La verdad es que siempre tenía ese gusanillo, porque el argumento, como ya se ha explicado, iba saliendo casi por sí sólo del espejo. Pero esta vez, la sorpresa fue tan extraordinaria, que dejó caer el vaso al suelo para llevarse las manos a la cara...

Ni pelo despeinado, ni “rojo-pasión”, ni hombros sugerentes con mini-tirantes fucsia. La imagen del espejo era la misma que se habían llevado sus amigos en sus respectivos cerebros al salir por la puerta. Sin embargo, por lo que ella veía de escote para abajo a este lado del espejo, estaba perfectamente disfrazada para la interpretación - salvo el detalle de los pies que, con las prisas, seguían enfundados en sus gordos calcetines de montaña (lo que, por cierto, la salvó de los cortes en los tobillos que le habría producido la rotura del vaso).

Al levantar la vista después de una primera y tranquilizadora inspección general de su persona, evidentemente, no esperaba volver a encontrarse con ella misma en el espejo, de manera que esta vez no pudo reprimir un gritito apagado, mientras su actriz favorita, disfrazada de Juana, la miraba con expresión bobalicona desde el otro lado, esperando su entrada para empezar el diálogo.

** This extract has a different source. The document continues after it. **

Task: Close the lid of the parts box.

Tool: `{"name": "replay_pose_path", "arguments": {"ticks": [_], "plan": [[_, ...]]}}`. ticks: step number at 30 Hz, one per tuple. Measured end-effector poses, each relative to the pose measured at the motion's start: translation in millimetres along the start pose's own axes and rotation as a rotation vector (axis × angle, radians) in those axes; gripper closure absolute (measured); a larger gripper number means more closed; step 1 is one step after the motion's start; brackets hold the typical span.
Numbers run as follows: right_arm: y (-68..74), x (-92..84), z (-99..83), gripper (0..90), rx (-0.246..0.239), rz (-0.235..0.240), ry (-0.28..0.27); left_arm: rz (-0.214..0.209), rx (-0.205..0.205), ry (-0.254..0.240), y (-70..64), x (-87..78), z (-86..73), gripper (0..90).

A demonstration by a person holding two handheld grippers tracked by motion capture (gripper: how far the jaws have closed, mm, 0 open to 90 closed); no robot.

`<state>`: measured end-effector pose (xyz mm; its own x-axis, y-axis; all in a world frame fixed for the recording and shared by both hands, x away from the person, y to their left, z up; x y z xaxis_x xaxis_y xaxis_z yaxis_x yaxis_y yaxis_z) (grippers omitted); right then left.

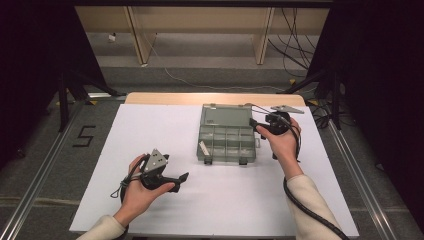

- ¿Ya? - se vio decir en el espejo. Y los labios color carne siguieron moviéndose en un monólogo sordo y anodino sobre la rutina de la facultad, la pelea con Graciela por la falda que le había cogido sin permiso, lo guapísimo que estaba Francis en la parada del veinte con aquella camisa “hippie” que llevaba de vez en cuando, lo poco que se enteraba su alumno particular de Inglés de 1º, y la bronca que le echó su madre el otro día por teléfono porque hacía dos meses que no iba por casa...

Aquella fue la primera vez que se vio realmente en el espejo.